Getting A Local Mastodon Setup In Docker

This is the first in probably a series of posts as I dig into the technical aspects of mastodon. My goal is to get a better understanding of the design of ActivityPub and how mastodon itself is designed to use ActivityPub. Eventually I want to learn enough to maybe do some hacking and create some of the experiences I want that mastodon doesn’t support today.

The first milestone is just getting a mastodon instance set up on my laptop. I’m gonna give some background and context. If you want to skip straight to the meat of things, here’s an anchor link.

Some background

Mastodon is a complex application with lots of moving parts. For now, all I want is to get something running so I can poke at it. Docker should be a great tool for this. Because a lot of that complexity can be packaged up in pre-built images. I tried several times using using the official docs and various other alternative projects to get a working mastodon instance in docker. But I kept running into problems that were hard to understand and harder to resolve.

I have a lot to learn about all the various pieces of mastodon and how they fit together. But I understand docker pretty well.
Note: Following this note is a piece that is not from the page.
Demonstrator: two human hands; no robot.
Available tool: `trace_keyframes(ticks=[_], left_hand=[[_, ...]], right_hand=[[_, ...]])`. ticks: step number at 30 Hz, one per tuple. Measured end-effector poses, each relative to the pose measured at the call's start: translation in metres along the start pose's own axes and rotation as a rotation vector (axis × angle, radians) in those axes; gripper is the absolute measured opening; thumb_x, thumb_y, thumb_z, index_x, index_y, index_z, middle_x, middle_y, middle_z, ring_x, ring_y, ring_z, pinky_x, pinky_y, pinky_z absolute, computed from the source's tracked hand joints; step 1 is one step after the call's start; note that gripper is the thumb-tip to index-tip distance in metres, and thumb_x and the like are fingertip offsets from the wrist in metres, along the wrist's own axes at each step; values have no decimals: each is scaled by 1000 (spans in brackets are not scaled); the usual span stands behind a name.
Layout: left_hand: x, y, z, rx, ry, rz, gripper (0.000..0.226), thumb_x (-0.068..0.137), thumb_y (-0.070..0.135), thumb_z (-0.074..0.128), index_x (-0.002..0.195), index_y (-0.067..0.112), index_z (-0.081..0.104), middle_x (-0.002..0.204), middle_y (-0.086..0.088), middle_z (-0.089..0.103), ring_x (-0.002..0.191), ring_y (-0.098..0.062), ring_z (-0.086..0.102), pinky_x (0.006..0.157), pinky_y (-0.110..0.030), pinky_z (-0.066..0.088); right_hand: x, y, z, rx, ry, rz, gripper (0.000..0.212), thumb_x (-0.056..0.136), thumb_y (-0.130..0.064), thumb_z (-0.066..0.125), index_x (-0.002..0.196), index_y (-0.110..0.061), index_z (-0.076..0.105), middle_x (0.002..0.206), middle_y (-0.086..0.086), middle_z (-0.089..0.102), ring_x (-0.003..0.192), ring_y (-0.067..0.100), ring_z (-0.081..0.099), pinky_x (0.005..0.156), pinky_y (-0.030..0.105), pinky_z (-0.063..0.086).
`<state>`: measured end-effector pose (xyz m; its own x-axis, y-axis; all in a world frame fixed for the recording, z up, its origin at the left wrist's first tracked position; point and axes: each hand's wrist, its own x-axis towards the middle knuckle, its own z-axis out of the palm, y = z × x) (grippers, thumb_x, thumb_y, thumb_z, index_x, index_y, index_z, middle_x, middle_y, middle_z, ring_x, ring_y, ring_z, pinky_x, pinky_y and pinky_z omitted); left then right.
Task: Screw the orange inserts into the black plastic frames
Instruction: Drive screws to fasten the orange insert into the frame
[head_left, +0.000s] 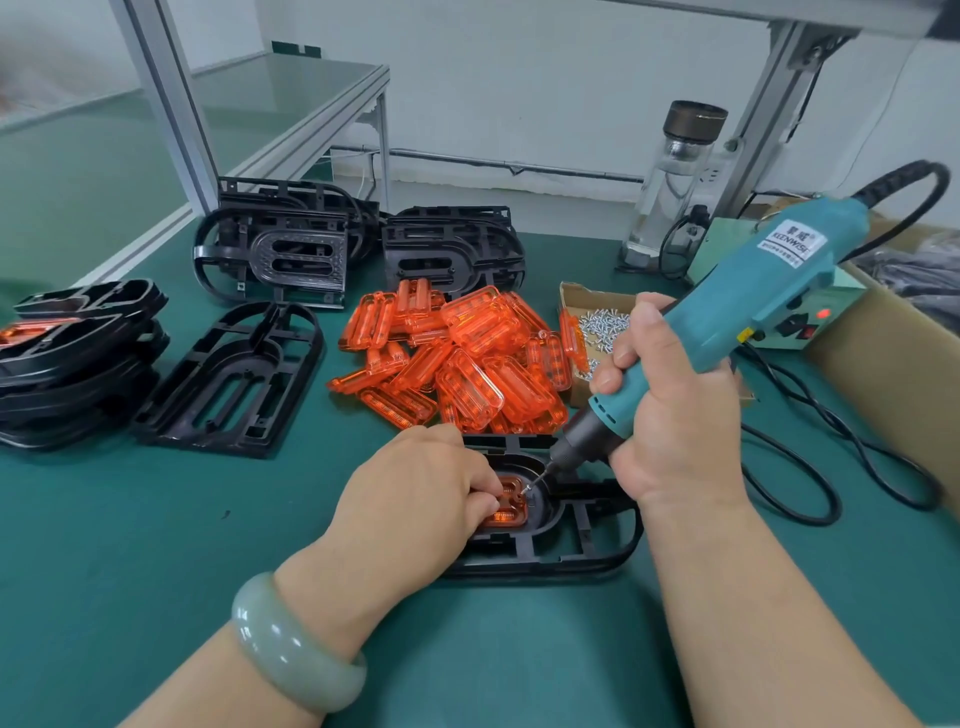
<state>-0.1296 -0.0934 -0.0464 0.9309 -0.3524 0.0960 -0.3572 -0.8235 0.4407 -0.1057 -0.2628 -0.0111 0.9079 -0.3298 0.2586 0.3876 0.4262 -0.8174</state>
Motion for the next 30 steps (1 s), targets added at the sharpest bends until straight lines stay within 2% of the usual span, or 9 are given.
trace_keyframes(ticks=[11,18,24,30], left_hand=[[1,1,-1,15,-1,7,20,90,40,55,104,38,68,93,14,48,102,-8,46,86,-31,45],[1,5,-1,108,-13,43,22,93,40,50,109,37,65,96,11,48,103,-11,48,86,-32,46],[2,5,-1,132,-6,63,24,95,39,47,111,36,65,100,10,51,103,-11,49,87,-28,45],[2,6,-1,117,4,50,22,94,38,49,108,36,66,99,11,51,102,-10,49,85,-29,46]], right_hand=[[-4,-2,10,-61,-115,16,9,84,-17,59,92,-15,55,56,-4,49,45,12,46,47,22,40],[-3,0,15,-59,-268,5,12,85,-19,57,97,-15,55,59,-4,48,44,12,45,48,21,39],[-4,2,13,12,-261,35,11,86,-19,55,97,-16,55,58,-4,47,44,10,42,47,21,39],[-3,3,14,-18,-303,20,8,86,-15,56,91,-19,58,57,-4,46,42,10,43,47,21,38]])
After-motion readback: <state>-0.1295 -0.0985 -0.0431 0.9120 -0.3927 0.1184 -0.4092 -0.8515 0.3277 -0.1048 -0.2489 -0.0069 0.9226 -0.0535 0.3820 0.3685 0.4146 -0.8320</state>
So after some experimenting, I was able to get an instance running on my own. The rest of this post will be dedicated to explaining what I did and what I learned along the way.

One final note. I know many folks work hard to write docs and provide an out of the box dev experience that works. This isn’t meant to dismiss that hard work. It just didn’t work for me. I’m certainly going to share this experience with the mastodon team. Hopefully these lessons can make the experience better for others in the future.

The approach

Here’s the outline of what we’re doing.

We’re going to use a modified version of the docker-compose.yml that comes in the official mastodon repo. It doesn’t work out of the box. So I had to make some heavy tweaks. As of this writing, the mastodon docs seem to want people to use an alternate setup based on Dev Containers. I found that very confusing, and it didn’t work for me at all.
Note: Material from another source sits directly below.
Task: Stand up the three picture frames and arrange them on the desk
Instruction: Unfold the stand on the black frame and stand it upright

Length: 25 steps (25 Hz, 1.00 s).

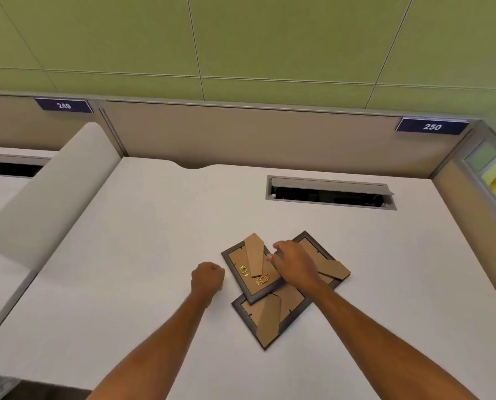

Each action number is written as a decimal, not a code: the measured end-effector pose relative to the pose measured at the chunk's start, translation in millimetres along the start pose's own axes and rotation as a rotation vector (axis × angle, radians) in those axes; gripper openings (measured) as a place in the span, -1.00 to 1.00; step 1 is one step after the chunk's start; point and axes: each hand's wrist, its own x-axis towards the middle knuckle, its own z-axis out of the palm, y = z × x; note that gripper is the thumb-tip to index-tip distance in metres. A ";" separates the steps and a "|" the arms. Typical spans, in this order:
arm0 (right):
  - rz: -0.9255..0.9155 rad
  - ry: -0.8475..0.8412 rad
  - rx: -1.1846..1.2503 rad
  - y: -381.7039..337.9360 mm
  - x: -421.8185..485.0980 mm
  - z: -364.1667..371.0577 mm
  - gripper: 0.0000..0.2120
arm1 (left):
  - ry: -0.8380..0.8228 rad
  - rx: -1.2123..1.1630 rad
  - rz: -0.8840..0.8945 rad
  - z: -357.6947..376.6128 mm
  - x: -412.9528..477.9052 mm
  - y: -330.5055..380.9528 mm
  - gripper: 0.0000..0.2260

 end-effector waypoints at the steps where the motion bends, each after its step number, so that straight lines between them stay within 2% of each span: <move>1: 0.015 -0.021 -0.006 -0.5 0.0 3.7 -0.58 | -0.031 -0.069 -0.051 3.0 2.4 -2.1 -0.89; 4: 0.036 -0.089 -0.009 0.2 -4.0 12.7 -0.75 | -0.127 -0.198 -0.207 11.8 5.3 -2.6 -0.94; 6: 0.030 -0.114 0.001 2.1 -3.9 17.7 -0.81 | -0.169 -0.248 -0.224 19.9 5.7 -2.4 -0.94; 10: 0.042 -0.116 -0.002 5.2 -5.2 25.0 -0.81 | -0.127 -0.246 -0.265 30.8 13.2 -6.1 -0.82; 13: 0.052 -0.083 0.009 4.4 -8.7 28.8 -0.78 | -0.143 -0.331 -0.290 32.9 16.2 -9.7 -0.79; 17: 0.047 -0.084 0.005 3.8 -9.5 35.8 -0.79 | -0.194 -0.472 -0.359 32.3 13.8 -11.4 -0.80; 21: 0.045 -0.086 -0.013 2.1 -8.6 38.0 -0.82 | -0.201 -0.465 -0.336 36.0 11.6 -7.5 -0.76; 25: 0.034 -0.083 -0.002 5.6 -7.7 38.7 -0.81 | -0.227 -0.494 -0.304 38.6 6.1 -1.2 -0.84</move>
Once we have all of the docker images we need, all of the headaches are in configuring them to work together. Most of mastodon is a ruby on rails app with a database. But there is also a node app to handle streaming updates, redis for caching and background jobs, and we need to handle file storage. We will do the minimum configuration to get all of that set up and able to talk to each other.

There is also support for sending emails and optional search capabilities. These are not required just to get something working, so we’ll ignore them for now. It’s also worth noting that if we want to develop code in mastodon, we need to put our rails app in development mode. That introduces another layer of headaches and errors that I haven’t figured out yet. So that will be a later milestone. For now, all of this will be in “production” mode by default. That’s how the docker image comes packaged. Keep it simple.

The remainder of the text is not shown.